DESCRIPTION OF THE TASK
Where a line in the records below includes "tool", pull that line out.

STUDY MATERIAL
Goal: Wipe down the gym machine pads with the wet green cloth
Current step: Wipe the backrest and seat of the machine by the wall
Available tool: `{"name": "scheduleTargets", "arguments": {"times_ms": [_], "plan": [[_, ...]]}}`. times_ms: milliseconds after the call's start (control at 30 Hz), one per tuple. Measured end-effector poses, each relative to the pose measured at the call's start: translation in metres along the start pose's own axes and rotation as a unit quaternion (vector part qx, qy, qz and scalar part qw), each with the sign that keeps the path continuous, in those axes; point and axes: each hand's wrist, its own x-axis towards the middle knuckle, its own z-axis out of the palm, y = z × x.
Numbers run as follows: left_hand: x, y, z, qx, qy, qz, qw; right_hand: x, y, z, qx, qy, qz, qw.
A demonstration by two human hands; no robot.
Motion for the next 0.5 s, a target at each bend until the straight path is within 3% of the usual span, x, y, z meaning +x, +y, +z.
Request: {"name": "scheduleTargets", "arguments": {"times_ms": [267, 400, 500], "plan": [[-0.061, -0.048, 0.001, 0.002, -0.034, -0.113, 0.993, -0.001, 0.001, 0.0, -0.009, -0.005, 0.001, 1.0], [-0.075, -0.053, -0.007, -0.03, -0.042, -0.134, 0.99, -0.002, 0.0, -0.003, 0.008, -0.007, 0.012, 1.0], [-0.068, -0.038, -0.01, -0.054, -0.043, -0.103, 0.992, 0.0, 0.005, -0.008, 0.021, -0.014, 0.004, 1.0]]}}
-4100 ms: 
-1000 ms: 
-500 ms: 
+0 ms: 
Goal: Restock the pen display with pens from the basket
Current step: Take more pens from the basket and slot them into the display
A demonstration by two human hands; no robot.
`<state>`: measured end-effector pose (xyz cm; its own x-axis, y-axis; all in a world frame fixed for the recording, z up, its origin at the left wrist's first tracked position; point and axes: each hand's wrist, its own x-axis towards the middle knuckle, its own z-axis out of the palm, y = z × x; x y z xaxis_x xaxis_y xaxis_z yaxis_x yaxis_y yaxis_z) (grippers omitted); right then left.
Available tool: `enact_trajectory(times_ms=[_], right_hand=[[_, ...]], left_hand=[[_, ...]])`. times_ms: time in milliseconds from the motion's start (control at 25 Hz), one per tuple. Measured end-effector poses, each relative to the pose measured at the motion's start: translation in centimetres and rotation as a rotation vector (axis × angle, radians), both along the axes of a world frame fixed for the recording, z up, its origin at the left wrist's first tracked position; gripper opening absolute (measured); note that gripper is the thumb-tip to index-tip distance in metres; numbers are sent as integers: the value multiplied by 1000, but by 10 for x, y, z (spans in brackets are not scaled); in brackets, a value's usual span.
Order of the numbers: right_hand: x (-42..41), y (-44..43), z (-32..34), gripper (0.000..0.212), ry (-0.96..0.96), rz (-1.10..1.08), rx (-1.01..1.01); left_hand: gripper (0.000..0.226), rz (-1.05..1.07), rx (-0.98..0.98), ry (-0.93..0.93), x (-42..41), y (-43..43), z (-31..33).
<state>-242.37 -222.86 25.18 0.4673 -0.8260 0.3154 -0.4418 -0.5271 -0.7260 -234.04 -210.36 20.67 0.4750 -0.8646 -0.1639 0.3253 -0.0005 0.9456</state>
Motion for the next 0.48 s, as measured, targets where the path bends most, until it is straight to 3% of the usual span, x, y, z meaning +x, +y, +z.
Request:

YOUR RESPONSE
Available tool: `{"name": "scheduleTargets", "arguments": {"times_ms": [_], "plan": [[_, ...]]}}`. times_ms: milliseconds after the call's start (control at 30 Hz), one per tuple. Measured end-effector poses, each relative to the pose measured at the call's start: translation in metres along the start pose's own axes and rotation as a unit quaternion (vector part qx, qy, qz and scalar part qw), each with the sign that keeps the path continuous, in those axes; point and axes: each hand's wrist, its own x-axis towards the middle knuckle, its own z-axis out of the palm, y = z × x.
Available tool: `enact_trajectory(times_ms=[_], right_hand=[[_, ...]], left_hand=[[_, ...]])`. times_ms: time in milliseconds from the motion's start (control at 25 Hz), one per tuple. Measured end-effector poses, each relative to the pose measured at the motion's start: translation in centimetres and rotation as a rotation vector (axis × angle, radians), both along the axes of a world frame fixed for the recording, z up, its origin at the left wrist's first tracked position; gripper opening absolute (measured); note that gripper is the thumb-tip to index-tip distance in metres; numbers are sent as integers: the value multiplied by 1000, but by 10 for x, y, z (spans in brackets are not scaled); in brackets, a value's usual span.

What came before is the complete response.